Greatest hits album by Bad Company
- Released: December 1985
- Recorded: 1973–1981
- Genre: Hard rock
- Length: 46:50
- Label: Atlantic
- Producer: Bad Company

Bad Company chronology
| Rough Diamonds (1982) | 10 from 6 (1985) | Fame and Fortune (1986) |

= 10 from 6 =

10 from 6 (also known as 10/6) is a compilation album released by English supergroup Bad Company in December 1985 on Atlantic Records label.
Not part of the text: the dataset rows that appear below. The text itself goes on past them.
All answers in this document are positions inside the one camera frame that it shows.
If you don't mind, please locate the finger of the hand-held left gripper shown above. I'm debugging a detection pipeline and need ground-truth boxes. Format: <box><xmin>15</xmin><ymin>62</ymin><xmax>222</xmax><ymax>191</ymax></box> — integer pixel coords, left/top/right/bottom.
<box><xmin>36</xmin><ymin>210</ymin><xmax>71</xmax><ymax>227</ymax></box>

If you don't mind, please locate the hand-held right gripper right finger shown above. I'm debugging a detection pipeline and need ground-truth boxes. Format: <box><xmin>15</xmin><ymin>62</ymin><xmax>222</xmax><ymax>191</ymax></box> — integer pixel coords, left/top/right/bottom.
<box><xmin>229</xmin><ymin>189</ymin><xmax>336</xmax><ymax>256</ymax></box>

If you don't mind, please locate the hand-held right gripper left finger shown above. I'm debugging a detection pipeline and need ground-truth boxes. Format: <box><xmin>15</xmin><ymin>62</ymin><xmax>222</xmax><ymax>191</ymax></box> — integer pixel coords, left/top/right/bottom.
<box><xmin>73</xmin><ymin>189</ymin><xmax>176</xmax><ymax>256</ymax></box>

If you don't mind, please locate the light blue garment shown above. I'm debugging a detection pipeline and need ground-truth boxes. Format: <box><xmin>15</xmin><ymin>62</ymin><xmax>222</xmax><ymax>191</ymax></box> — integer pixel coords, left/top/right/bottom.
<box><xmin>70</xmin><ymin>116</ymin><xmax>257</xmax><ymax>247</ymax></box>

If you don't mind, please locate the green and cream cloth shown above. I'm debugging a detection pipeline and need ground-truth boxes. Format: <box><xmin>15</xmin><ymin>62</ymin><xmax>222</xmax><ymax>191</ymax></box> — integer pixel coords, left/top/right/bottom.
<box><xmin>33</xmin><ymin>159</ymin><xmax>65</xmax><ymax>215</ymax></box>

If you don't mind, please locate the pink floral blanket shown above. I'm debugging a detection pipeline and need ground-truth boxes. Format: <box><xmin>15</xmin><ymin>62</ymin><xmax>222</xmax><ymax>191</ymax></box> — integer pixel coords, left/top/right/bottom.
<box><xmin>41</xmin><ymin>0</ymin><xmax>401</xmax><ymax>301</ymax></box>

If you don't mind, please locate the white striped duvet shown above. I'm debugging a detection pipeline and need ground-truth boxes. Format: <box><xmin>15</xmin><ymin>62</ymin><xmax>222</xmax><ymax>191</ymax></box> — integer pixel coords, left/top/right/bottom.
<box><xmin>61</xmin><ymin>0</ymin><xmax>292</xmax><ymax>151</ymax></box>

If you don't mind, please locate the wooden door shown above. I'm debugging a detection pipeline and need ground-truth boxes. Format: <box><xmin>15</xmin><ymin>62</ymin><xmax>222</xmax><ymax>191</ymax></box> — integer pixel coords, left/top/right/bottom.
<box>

All the songs on the album were previously released on Swan Song Records, a record label begun by Led Zeppelin in 1974. The title refers to the album's 10 songs taken from the six albums Bad Company had recorded to that time, though no songs from Burnin' Sky appear on the album.

Professional ratings
Review scores
| Source | Rating |
| AllMusic |  |
| Christgau's Record Guide | B+ |

== Track listing ==

Side One
| No. | Title | Writer(s) | Original Album | Length |
|---|---|---|---|---|
| 1. | "Can't Get Enough" | Mick Ralphs | Bad Company | 4:16 |
| 2. | "Feel Like Makin' Love" | Paul Rodgers, Ralphs | Straight Shooter | 5:14 |
| 3. | "Run with the Pack" | Rodgers | Run with the Pack | 5:24 |
| 4. | "Shooting Star" | Rodgers | Straight Shooter | 6:18 |
| 5. | "Movin' On" | Ralphs | Bad Company | 3:23 |

Side Two
| No. | Title | Writer(s) | Original Album | Length |
|---|---|---|---|---|
| 1. | "Bad Company" | Rodgers, Simon Kirke | Bad Company | 4:50 |
| 2. | "Rock 'n' Roll Fantasy" | Rodgers | Desolation Angels | 3:19 |
| 3. | "Electricland" | Rodgers | Rough Diamonds | 5:29 |
| 4. | "Ready for Love" | Ralphs | Bad Company | 5:02 |
| 5. | "Live for the Music" | Ralphs | Run with the Pack | 3:49 |

== Personnel ==
Per liner notes
- Paul Rodgers – vocals, second guitar, piano, producer
- Mick Ralphs – guitar, keyboards on "Ready for Love", producer
- Boz Burrell – bass, producer
- Simon Kirke – drums, producer

== Production ==
- Aubrey Powell Productions – sleeve design
- Richard Evans – sleeve design
- Barry Diament – mastering

== Charts ==

Weekly chart performance for 10 from 6
| Chart (1985) | Peak position |
|---|---|
| Australian Albums (Kent Music Report) | 68 |
| US Billboard 200 | 137 |

| Chart (2023) | Peak position |
|---|---|
| Hungarian Physical Albums (MAHASZ) | 29 |

== Certifications ==

| Region | Certification | Certified units/sales |
| United Kingdom (BPI) | Gold | 100,000^{^} |
| United States (RIAA) | 2× Platinum | 2,000,000^{^} |
^{^} Shipments figures based on certification alone.